Жюль напряглась, она не хотела начинать этот разговор, но потом поняла, что именно для этого Итан позвал ее, и теперь уже не отвертеться. Она спросила:

— Зачем ты позвал меня, Итан?

— Я все просрал, Жюль. Не понимаю, как жизнь перевернулась с ног на голову. Я начал задумываться не только о том, что натворила Эш, но и о том, кто она вообще такая после этого.

— Погоди, — перебила Жюль. — Прежде чем мы перейдем к этой части, как насчет меня? Давай выясним это прямо сейчас. Ты ведь в курсе, что я знала о Гудмене.

Итан махнул рукой.

— Проехали. Что еще тебе оставалось делать? Ты им пообещала и осталась одна против всех. Я все понимаю. А вот с Эш до сих пор ничего не понятно. Я решил, что она принадлежит к определенному типу женщин, ты ведь понимаешь, о чем я, Жюль? Пожалуйста, скажи, что понимаешь. Она из тех, условно говоря, красоток, которые притягивают мужчин и умеют сделать им хорошо. Эти женщины элегантны, но слегка ранимы. Они умны, многими вещами интересуются. Могут руководить благотворительным фондом или театром. И все восхищаются их работой, потому что они изящны, благоразумны, служат какой-то глобальной цели. Хотя если вдуматься… да ладно! Феминистский театр? Эш? Ей наплевать было на чувства Кэти Киплинджер, и вот теперь она тут главная феминистка среди режиссеров? И в этом она никогда не видела противоречия, вряд ли ей такая мысль вообще в голову приходила. Потому что ее брат — это отдельная тема, он сам по себе. Заметь, она целиком посвятила свою жизнь Мо. Когда он заходит в комнату, она радуется. Она никогда не срывается из-за него. Звонит по телефону от его имени. Все эти годы она была потрясающей матерью, тут ничего плохого о ней сказать не могу. Она создала для нас прекрасный дом, полный заботы, в котором все хотят жить. Ее все любят. И ей практически все сходит с рук. Она милашка. И для меня она была чудом. Сложно не влюбиться в Эш. Она пленяет. Она прилагает усилия. Бетси была такой же, со всеми ее блюдами. Моя теща. Бедная Бетси.
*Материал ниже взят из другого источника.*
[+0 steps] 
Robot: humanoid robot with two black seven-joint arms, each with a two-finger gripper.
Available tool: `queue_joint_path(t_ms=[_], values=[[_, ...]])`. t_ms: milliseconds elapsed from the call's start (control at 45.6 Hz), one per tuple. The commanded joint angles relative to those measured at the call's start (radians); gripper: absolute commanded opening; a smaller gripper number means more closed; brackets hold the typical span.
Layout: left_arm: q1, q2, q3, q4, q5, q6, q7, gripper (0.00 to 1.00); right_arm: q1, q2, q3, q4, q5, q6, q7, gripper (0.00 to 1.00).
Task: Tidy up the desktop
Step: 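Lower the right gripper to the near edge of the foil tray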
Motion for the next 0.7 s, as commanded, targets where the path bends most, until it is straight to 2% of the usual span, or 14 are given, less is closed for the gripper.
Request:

— Бедная Бетси, — повторила Жюль.

Смерть Бетси Вулф на мгновение встала между ними.

— Я знаю, Эш думает, что родители оказывали на нее давление, требовали заниматься искусством и преуспеть, — сказал Итан. — Между тем сами они не были творческими личностями. В «Дрексель Бернхем» думали только о деньгах. Но все ее жалобы на давление, ну… уже ведь хватит, да? Совсем не обязательно всю жизнь об этом твердить. В это время я осознал: если тебя не пытают — не насилуют, не держат в клетке, не заставляют в тринадцать лет идти работать на фабрику, — если ничего такого нет, думаю, жаловаться не на что. Когда я занялся проблемой детского труда, Эш переступила через себя. Она видела то же, что и я, — я показал ей, — и она была потрясена до глубины души. Мне казалось, нас это захлестывало, я не мог уже это выдержать. А она все никак не могла забыть собственную маленькую драму, и я это понимаю. Оковы прошлого. По существу, каждый всю жизнь поет одну песню, вот у нее такая. Она прониклась идеей, что надо быть пай-девочкой, полезной девочкой, а в данном случае, значит, еще и лживой девочкой. Которая защищает своего ужасного брата.